Add the orange juice, oil, lemon juice, vinegar, sugar, salt, and pepper next and keep processing until you have the smooth texture of your liking.

Keep this dressing in the refrigerator covered for about two hours first so those flavors can percolate!

Saturday, August 11, 2012

My No Work Food Processor Carrot Cake That You'll Be Nuts Over!

As you well know, I always splurge on the weekends with something sweet and delicious.  Besides being one of the best carrot cakes that I have ever experienced, this recipe is also a breeze when it comes to preparation over a typical carrot recipe since the food processor does all the hard work for you.  No more hand grating all those carrots, you normally would have to deal with or creaming with this simple but utterly moist cake.  I say the easier, the better!

Another thing about this recipe is that I have also made another version when I had extra zucchini from my garden.  Instead of the one-pound of carrots in the regular recipe, you can also use four carrots and one small zucchini and follow the recipe as described.  This also tastes just as awesome.

When I first made this cake, I used two cups of sugar as the original recipe called for.  However, this turned out an overly sweet cake in my opinion.  My guess is the sweetness of the carrots has something to do with the overall sweetness.  Therefore, if you sample a carrot and find it is less sweet than normal, you might want to increase the sugar by another one-fourth or one-half cup.  But, I just make it with one and one-half cups of sugar and always found it sweet enough. 

I hope you take the time to try this recipe when the next time the urge for carrot cake hits.  I am positive once you taste this, you will be so happy that you went ahead and took my advice.

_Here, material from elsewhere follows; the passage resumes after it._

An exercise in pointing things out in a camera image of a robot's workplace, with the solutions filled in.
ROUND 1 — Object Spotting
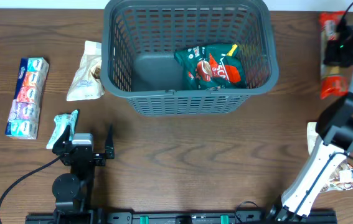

No Work Food Processor Carrot Cake

4 eggs
1 cup of canola oil
1-1/2 cups of sugar 
1 pound of peeled carrots or 4 carrots and 1 small peeled zucchini
2 cups of sifted flour
1 tablespoon of baking powder
1 teaspoon of baking soda
1 teaspoon of salt
2 teaspoons of ground cinnamon
1 teaspoon of vanilla extract

Blend in your food processor bowl  4 eggs, the oil, and the sugar until smooth. 

Now slowly add through the feed tube the peeled carrots, cut into inch-long pieces.  

When the carrots look fully grated, remove the lid and add the flour, baking powder, soda, salt, cinnamon, and vanilla extract.

Replace the lid and blend again until the dry ingredients are thoroughly combined. 

Pour the batter into a greased 10-tube pan and bake in a  400-degree oven for about one hour or until a thin knife inserted comes out clean.